Datasets driving facial recognition development fueled by data privacy violations

March 22, 2023

The shift from manual feature engineering to neural networks that supercharged facial recognition also created a market for face data without regulation or oversight, leading to a host of problems, according to a researcher and activist.

‘Researchers Gone Wild: How our face powered the rise of biometric surveillance technologies’ was presented by Berlin-based researcher and CV Dazzle Founder Adam Harvey. Harvey is also co-founder of Exposing.ai, an online tool which can tell people if their images have been used in training facial recognition models.

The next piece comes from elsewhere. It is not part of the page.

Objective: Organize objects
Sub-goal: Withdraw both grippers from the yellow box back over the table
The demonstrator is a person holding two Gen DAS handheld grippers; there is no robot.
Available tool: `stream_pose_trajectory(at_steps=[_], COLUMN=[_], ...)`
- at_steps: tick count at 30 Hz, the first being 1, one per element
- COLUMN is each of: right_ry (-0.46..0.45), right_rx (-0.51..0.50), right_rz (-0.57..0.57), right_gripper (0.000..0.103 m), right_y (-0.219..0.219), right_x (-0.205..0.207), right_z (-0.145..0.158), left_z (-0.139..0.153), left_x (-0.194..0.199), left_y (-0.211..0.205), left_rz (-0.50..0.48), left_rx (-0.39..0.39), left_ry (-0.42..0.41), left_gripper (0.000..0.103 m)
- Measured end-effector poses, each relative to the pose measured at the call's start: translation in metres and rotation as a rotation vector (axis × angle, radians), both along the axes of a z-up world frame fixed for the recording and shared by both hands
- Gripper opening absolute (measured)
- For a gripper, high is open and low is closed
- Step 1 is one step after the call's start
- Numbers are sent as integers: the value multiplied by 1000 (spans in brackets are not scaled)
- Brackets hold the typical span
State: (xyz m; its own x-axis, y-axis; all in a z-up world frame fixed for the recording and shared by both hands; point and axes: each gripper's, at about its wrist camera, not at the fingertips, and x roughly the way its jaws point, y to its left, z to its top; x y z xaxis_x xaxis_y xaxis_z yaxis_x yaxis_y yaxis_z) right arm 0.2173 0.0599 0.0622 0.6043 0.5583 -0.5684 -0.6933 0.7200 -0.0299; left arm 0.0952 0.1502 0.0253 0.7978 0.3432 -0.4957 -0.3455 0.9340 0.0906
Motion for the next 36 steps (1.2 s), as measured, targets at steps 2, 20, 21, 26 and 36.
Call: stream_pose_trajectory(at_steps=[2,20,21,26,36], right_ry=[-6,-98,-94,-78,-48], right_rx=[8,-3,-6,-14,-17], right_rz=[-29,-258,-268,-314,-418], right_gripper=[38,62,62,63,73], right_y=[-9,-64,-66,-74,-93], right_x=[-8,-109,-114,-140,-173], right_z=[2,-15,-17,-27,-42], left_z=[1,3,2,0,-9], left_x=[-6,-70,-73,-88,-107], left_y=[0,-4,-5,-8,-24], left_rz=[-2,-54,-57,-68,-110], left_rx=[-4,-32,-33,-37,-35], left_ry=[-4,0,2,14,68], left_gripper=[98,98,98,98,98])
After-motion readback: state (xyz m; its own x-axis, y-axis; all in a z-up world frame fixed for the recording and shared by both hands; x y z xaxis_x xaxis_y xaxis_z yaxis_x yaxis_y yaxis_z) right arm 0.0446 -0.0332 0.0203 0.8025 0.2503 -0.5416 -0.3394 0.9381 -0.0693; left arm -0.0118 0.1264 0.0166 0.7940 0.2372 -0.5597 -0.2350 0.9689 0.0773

The presentation was hosted and sponsored by the Center for Ethics, Society and Computing (ESC) at the University of Michigan.

Harvey’s interest in facial recognition and surveillance was born out of his experiences as a photographer in New York City, just as cameras were beginning to proliferate as never before in cellular phones. This was coincident with the post-9/11 rise of interest in and funding for research into biometrics for security applications, he notes.

Facial recognition was mostly confined to controlled-capture scenarios, and the algorithms not yet sophisticated enough for broad application.

“A surplus of data being posted online containing biometric information and a growing need for new biometric technologies” converged as a source for datasets, Harvey says.

The advent of face biometric algorithms based on convolutional neural networks created unprecedented demand for facial data, and the internet, Harvey explains, provided the supply chain.

Labeled Faces in the Wild was a precedent-setting dataset, he argues, not just because it provided the data that would allow neural networks to automate the feature-engineering portion of the task of training the algorithm. It also set a precedent ethically, according to Harvey.

Various datasets were subsequently developed, many of them with “in the Wild” as part of their title.

One research paper’s dataset would lead to other datasets, he says, some of which are not easily available.

The Duke MTMC Dataset moved the data-collection process offline, and “eventually became the most popular, widely-used, in the world, dataset for multi-target multi-camera” with numerous citations.

Many other datasets followed the same model of capturing CCTV images for research purposes.

“Isn’t it called ‘CCTV’? Closed-circuit television? And now it’s on the internet,” says Harvey.

Consent was rarely sought for these databases, Harvey says, and even when it was, researchers still included images from people who had not granted it.

He reviews the continued development of datasets, such as MegaFace, which scaled the internet-scraping approach to reach 672,000 faces.

By 2017, Google and Facebook had datasets of roughly 8 and 10 million faces, respectively.

Harvey shared a slide visualizing the proliferation of the Duke MTMC dataset to other researchers around the world for industry, academic and military usage.

Backlash builds
When Duke quietly pulled the dataset offline, Harvey says, it was a tacit admission of guilt.

CVPR 2019, which was intended to be based on the use of the Duke MTMC dataset, was cancelled “because the dataset was now in legal limbo.” MTMC was replaced with ReID, which was collected in China, to allow the conference to be held.

Datasets based on Creative Commons licenses have some legal protection, even in cases where they are used for commercial purposes, which actually violates CC restrictions, Harvey says. They are also generally not attributed, which is required by the license they are used under.

The most common source of photos within these datasets is weddings, Harvey has found.

Some of those may have occurred in Illinois, in which case a dataset like MegaFace likely violates BIPA, Harvey warns. The presence of children from California could raise COPPA liability.

Harvey identifies a trend. “It’s just using the same old dirty playbook of taking other people’s data and then repurposing it for something different, and kind of exploiting that for other purposes,” he says. “And you end up with really biased or incompetent face recognition that’s dangerous, inaccurate and should be, frankly, illegal.”

Datasets that drive less bias and higher accuracy still create a “power asymmetry” which is unacceptable, according to Harvey.

In his latest project, Harvey is using synthetic data and 3D-printed objects to create a training dataset to detect cluster munitions, images of which are not available on the internet at scale.

Attendees asked about equivalents to other data-hungry areas of research, how to make the general public understand the level of concern they should have about facial recognition and data sharing, and whether it even makes sense to share anything online.

On the latter point, Harvey says that the community needs to help lawyers develop better licenses, “and we probably need a few class action lawsuits to happen.”